» **PROBLEM REQUIREMENTS**:
One part of the entries below is wanted: the lines from the one containing "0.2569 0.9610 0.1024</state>" through the one containing "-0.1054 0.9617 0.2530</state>". Write those out exactly and nothing else.

» **DATA FOR THIS TASK**:
■ ■ ■ ■
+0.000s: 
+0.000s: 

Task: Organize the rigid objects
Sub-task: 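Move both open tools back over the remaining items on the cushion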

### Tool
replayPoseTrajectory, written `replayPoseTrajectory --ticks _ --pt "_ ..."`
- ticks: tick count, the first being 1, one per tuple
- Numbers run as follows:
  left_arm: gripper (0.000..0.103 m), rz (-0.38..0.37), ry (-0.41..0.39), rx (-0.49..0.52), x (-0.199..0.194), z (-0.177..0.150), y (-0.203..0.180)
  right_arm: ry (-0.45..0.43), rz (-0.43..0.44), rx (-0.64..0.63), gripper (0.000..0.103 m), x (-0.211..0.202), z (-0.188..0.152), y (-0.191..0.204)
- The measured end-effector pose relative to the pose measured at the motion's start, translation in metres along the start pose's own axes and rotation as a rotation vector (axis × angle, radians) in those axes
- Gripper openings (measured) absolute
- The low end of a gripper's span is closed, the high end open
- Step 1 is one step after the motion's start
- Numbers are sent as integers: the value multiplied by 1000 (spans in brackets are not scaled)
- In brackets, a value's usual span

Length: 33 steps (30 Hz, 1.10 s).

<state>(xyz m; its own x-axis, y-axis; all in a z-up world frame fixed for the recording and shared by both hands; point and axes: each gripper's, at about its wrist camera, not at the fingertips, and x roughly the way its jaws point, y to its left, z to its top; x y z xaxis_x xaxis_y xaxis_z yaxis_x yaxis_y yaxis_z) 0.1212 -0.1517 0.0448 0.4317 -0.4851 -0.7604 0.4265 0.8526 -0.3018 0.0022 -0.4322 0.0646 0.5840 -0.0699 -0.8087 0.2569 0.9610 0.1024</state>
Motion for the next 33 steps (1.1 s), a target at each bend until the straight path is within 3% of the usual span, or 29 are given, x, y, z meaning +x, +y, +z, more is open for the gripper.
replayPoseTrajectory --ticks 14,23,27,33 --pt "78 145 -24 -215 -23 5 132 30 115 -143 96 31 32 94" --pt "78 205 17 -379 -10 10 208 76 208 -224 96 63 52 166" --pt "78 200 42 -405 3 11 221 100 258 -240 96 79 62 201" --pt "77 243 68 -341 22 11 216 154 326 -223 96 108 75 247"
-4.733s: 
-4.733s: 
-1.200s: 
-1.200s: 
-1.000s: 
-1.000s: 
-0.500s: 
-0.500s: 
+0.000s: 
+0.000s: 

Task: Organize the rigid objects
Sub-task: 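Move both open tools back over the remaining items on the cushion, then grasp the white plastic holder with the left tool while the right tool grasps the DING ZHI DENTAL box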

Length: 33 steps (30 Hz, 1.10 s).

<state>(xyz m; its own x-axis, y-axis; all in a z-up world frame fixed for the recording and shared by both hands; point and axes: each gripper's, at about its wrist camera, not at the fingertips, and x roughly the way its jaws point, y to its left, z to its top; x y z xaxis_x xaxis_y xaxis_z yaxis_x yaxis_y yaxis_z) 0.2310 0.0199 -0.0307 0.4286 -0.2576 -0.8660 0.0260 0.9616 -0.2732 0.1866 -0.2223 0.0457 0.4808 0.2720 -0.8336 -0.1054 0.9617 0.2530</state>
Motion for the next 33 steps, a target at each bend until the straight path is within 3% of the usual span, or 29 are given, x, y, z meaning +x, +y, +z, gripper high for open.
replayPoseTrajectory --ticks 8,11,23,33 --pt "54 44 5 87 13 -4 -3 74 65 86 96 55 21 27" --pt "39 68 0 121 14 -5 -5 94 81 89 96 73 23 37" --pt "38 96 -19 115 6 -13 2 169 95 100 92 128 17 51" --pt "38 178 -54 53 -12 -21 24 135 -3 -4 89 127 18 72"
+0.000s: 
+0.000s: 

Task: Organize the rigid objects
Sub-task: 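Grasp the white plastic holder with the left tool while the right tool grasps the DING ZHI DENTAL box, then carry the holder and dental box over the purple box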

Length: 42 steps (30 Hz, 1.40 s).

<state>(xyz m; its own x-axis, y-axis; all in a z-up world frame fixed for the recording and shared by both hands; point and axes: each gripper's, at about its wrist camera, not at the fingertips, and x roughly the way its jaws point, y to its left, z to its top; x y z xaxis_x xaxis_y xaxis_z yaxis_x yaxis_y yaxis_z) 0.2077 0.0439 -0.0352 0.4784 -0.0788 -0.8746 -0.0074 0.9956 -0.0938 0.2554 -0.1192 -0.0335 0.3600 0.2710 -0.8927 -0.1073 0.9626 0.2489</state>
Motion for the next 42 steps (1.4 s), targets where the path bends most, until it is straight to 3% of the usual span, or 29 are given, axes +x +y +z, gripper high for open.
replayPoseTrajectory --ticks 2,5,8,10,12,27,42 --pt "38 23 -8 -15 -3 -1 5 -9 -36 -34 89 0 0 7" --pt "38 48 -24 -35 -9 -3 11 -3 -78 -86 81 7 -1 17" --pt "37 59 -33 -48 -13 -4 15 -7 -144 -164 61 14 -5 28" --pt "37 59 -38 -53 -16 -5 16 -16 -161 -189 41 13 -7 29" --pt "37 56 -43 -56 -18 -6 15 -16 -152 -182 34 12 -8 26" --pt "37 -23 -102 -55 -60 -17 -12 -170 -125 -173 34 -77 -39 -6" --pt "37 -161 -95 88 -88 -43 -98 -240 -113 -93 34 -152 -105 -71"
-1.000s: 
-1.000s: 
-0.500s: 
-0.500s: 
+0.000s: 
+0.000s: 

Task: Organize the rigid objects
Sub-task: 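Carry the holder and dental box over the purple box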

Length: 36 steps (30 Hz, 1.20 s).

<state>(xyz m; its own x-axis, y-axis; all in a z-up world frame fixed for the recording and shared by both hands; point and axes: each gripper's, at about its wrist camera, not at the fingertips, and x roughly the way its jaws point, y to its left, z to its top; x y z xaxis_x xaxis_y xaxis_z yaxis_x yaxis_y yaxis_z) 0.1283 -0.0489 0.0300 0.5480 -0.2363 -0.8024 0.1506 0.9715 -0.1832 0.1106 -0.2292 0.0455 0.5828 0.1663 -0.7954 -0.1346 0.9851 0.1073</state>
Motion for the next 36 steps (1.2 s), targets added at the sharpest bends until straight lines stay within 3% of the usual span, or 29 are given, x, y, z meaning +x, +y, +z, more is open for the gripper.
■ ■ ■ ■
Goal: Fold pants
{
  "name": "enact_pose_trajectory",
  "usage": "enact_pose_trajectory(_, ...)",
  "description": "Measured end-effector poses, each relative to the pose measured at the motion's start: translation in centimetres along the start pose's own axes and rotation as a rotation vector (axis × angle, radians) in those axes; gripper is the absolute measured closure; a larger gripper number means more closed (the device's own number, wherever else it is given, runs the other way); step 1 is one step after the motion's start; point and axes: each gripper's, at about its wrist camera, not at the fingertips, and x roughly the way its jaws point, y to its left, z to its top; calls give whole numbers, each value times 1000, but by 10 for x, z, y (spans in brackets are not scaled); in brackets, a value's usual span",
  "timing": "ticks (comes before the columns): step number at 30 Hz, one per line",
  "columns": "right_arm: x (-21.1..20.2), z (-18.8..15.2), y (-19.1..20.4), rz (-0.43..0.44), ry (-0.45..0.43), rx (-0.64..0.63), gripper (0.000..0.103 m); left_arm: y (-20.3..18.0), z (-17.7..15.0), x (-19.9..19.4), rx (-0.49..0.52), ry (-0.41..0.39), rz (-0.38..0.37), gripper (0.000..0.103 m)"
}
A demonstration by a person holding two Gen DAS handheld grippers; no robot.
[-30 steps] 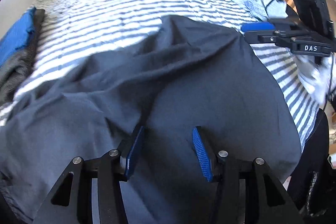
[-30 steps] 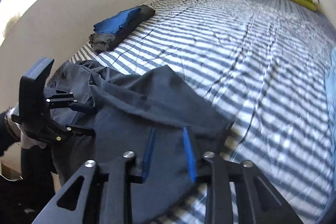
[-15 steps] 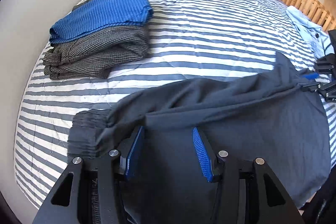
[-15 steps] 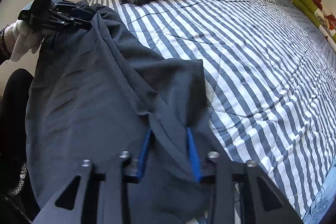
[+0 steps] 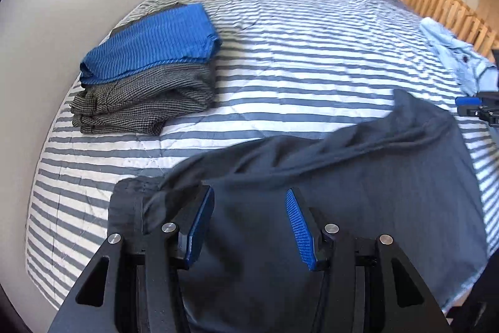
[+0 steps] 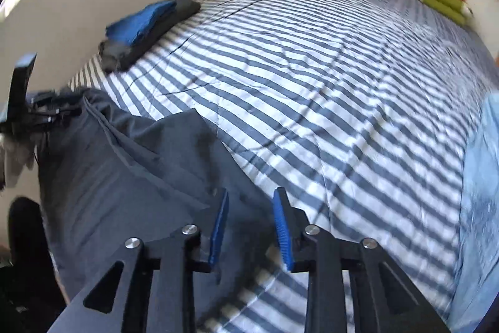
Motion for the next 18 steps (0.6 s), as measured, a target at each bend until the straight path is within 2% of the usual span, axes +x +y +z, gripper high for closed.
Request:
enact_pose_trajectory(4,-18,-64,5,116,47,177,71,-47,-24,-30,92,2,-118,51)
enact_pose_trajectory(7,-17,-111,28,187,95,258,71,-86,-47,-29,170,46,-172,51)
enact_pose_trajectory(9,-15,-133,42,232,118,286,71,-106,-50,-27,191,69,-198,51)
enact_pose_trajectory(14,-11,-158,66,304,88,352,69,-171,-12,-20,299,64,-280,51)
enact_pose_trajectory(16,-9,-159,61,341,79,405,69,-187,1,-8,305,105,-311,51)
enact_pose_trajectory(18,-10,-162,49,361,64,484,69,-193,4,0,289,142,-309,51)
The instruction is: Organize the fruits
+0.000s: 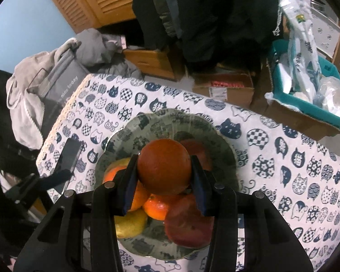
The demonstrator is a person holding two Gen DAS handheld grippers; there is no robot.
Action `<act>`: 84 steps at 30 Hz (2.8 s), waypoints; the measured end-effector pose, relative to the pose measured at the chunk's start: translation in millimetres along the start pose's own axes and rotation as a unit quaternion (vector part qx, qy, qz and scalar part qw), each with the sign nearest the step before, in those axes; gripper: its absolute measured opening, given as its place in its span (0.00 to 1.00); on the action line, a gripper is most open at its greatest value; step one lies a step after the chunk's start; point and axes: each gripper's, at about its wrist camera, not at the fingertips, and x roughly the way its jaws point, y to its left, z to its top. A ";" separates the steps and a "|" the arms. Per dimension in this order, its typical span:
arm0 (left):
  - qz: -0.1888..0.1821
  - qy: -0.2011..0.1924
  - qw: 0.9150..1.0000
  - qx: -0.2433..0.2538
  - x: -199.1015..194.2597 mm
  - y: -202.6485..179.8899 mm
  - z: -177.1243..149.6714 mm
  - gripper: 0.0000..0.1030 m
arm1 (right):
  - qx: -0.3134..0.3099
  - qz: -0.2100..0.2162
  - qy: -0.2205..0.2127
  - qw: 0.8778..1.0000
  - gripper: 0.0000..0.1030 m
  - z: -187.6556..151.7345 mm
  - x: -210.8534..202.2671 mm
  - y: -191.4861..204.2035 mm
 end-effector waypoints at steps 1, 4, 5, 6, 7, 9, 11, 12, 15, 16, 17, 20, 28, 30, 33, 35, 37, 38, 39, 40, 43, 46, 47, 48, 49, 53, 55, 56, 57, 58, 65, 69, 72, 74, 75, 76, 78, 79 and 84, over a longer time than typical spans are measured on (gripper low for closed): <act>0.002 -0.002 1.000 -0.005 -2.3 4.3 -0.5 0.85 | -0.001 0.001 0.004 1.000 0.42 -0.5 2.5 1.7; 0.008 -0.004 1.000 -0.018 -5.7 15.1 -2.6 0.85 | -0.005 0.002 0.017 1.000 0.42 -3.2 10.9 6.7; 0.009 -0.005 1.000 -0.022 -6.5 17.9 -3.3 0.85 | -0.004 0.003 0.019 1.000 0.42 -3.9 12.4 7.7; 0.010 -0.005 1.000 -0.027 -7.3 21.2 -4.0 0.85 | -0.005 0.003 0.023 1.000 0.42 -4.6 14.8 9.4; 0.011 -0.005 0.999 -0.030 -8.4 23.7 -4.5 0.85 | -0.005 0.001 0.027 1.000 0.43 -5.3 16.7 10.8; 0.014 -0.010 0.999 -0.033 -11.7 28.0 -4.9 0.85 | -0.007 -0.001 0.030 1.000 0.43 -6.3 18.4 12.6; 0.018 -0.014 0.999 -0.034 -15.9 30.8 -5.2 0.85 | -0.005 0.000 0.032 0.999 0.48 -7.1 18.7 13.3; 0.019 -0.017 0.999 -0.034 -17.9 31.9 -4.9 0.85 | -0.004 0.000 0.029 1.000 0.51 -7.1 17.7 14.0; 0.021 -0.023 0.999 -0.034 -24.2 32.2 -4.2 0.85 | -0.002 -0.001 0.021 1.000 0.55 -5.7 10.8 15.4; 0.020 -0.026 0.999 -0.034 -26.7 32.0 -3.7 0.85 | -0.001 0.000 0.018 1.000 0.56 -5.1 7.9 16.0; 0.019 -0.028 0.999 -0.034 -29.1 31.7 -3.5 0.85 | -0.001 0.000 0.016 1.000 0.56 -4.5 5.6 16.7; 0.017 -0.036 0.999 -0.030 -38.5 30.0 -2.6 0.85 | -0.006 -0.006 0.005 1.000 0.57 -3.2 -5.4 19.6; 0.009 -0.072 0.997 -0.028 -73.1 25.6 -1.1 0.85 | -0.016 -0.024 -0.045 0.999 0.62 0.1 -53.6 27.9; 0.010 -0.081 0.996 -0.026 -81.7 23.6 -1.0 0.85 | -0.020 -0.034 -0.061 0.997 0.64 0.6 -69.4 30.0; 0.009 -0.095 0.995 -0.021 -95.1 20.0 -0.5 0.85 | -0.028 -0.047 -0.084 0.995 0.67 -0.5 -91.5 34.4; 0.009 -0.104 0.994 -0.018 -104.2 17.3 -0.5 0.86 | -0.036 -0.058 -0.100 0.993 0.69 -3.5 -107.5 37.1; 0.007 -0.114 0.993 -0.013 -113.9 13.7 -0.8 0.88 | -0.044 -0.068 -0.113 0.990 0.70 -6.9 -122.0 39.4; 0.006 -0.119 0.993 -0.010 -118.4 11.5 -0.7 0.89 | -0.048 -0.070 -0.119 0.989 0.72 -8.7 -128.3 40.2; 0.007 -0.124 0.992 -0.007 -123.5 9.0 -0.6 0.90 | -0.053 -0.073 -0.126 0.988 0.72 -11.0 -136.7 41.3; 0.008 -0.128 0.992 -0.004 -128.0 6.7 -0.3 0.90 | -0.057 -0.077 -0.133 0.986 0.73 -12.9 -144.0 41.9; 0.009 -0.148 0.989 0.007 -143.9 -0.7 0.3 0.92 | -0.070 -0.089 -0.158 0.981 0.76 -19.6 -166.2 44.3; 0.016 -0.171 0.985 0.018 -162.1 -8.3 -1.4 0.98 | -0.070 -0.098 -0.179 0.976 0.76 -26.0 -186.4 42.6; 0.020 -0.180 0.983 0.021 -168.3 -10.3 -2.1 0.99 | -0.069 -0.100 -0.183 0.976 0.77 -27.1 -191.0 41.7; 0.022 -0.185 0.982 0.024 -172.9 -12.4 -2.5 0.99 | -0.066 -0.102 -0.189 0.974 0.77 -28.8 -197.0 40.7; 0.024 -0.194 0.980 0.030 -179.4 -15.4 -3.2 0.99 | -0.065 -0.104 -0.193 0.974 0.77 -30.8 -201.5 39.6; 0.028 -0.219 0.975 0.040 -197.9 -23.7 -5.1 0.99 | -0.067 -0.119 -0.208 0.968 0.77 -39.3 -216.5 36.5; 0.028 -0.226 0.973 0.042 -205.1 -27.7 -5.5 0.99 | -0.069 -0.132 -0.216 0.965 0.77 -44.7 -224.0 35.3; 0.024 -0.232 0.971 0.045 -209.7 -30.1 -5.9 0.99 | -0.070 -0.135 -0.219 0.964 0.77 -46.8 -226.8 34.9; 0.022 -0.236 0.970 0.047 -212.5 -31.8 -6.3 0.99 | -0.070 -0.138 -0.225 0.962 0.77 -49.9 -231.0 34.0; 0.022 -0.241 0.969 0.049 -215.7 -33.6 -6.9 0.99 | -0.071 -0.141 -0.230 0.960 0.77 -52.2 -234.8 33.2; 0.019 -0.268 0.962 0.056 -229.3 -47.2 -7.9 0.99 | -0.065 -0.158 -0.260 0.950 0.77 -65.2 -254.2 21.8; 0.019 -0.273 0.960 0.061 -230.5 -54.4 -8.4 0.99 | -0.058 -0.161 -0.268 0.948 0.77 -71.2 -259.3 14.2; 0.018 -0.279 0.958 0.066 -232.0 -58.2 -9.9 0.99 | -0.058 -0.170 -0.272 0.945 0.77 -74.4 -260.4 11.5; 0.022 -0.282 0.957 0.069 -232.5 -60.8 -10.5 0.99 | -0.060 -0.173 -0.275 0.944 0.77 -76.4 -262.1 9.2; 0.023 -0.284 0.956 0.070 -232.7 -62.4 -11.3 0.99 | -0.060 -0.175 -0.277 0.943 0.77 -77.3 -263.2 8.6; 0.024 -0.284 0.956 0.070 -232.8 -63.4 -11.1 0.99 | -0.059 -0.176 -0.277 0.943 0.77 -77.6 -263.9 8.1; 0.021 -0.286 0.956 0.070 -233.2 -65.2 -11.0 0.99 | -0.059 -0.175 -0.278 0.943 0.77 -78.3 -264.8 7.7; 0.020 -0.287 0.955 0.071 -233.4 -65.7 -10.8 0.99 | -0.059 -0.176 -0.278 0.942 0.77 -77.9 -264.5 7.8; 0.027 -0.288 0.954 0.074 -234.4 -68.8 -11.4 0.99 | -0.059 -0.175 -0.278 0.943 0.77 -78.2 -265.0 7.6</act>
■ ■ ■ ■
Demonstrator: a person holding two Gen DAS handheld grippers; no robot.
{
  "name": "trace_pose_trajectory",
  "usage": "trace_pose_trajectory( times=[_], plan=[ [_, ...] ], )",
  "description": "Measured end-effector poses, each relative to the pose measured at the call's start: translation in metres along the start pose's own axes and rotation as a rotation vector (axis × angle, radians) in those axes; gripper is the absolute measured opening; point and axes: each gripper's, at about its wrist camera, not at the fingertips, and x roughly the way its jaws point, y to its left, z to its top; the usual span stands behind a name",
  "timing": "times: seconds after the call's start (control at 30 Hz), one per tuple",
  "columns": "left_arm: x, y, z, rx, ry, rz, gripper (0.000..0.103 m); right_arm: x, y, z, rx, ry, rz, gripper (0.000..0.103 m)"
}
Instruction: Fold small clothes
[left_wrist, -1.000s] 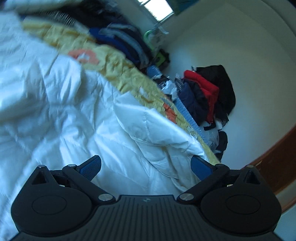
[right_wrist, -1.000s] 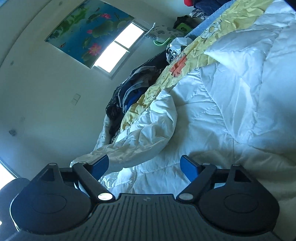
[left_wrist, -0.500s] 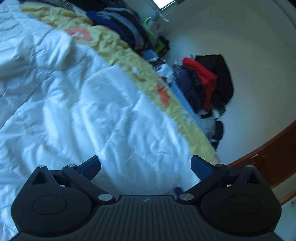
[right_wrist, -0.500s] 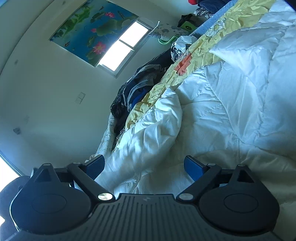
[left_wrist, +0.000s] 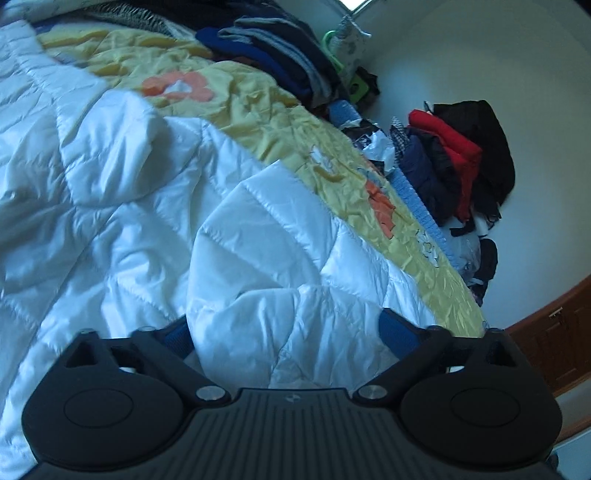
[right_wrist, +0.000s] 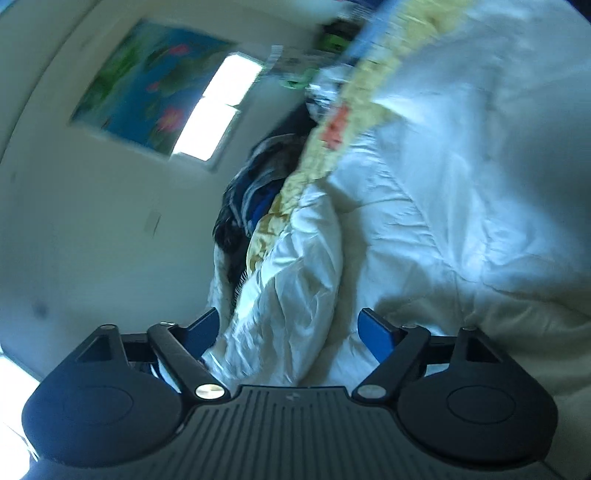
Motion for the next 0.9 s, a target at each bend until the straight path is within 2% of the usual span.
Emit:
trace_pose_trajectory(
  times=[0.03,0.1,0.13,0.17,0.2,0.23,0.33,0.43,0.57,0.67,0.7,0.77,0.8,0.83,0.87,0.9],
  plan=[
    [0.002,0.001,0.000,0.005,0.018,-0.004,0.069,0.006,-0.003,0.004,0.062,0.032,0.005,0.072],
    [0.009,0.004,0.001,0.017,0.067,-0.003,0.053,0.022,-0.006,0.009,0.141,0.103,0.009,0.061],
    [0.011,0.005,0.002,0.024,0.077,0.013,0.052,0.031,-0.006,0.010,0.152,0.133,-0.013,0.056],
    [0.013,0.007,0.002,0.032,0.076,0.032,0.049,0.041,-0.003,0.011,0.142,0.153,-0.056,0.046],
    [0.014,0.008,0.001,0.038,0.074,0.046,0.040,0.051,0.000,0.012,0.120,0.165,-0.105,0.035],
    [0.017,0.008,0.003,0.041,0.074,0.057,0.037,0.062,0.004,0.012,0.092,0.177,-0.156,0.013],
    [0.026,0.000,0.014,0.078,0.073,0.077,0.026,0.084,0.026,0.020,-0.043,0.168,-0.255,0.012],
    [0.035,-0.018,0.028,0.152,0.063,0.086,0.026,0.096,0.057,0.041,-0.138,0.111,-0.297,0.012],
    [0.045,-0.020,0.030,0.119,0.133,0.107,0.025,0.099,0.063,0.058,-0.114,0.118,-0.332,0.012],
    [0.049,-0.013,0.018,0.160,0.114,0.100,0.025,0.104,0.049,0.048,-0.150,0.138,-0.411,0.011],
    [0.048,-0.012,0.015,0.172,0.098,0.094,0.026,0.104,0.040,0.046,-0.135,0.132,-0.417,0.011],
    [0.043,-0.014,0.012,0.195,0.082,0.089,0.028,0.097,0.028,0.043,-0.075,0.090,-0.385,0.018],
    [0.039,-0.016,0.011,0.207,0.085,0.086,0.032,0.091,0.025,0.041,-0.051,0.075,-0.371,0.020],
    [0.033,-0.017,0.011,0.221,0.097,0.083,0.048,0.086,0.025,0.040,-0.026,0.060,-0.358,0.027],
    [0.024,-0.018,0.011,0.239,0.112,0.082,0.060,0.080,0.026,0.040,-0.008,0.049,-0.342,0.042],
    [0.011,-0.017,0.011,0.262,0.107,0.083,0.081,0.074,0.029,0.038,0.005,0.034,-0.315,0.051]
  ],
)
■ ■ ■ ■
» **ANSWER FOR THE TASK**:
<state>(xyz m; its own x-axis, y-axis; all in a z-up world frame fixed for the recording and shared by both hands; point and axes: each gripper's, at about its wrist camera, not at the fingertips, and x roughly the way its jaws point, y to its left, z to its top; x y z xaxis_x xaxis_y xaxis_z yaxis_x yaxis_y yaxis_z) 0.1212 -0.1517 0.0448 0.4317 -0.4851 -0.7604 0.4265 0.8526 -0.3018 0.0022 -0.4322 0.0646 0.5840 -0.0699 -0.8087 0.2569 0.9610 0.1024</state>
Motion for the next 33 steps (1.1 s), a target at each bend until the straight path is within 3% of the usual span, or 29 are given, x, y, z meaning +x, +y, +z, more is open for the gripper.
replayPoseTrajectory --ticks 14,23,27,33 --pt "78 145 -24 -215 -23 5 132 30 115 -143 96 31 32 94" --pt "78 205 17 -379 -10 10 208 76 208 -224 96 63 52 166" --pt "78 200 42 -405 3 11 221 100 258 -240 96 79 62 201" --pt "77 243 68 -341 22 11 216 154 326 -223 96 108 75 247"
-4.733s: 
-4.733s: 
-1.200s: 
-1.200s: 
-1.000s: 
-1.000s: 
-0.500s: 
-0.500s: 
+0.000s: 
+0.000s: 

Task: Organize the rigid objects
Sub-task: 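Move both open tools back over the remaining items on the cushion, then grasp the white plastic holder with the left tool while the right tool grasps the DING ZHI DENTAL box
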
Length: 33 steps (30 Hz, 1.10 s).

<state>(xyz m; its own x-axis, y-axis; all in a z-up world frame fixed for the recording and shared by both hands; point and axes: each gripper's, at about its wrist camera, not at the fingertips, and x roughly the way its jaws point, y to its left, z to its top; x y z xaxis_x xaxis_y xaxis_z yaxis_x yaxis_y yaxis_z) 0.2310 0.0199 -0.0307 0.4286 -0.2576 -0.8660 0.0260 0.9616 -0.2732 0.1866 -0.2223 0.0457 0.4808 0.2720 -0.8336 -0.1054 0.9617 0.2530</state>

That finishes the exercise.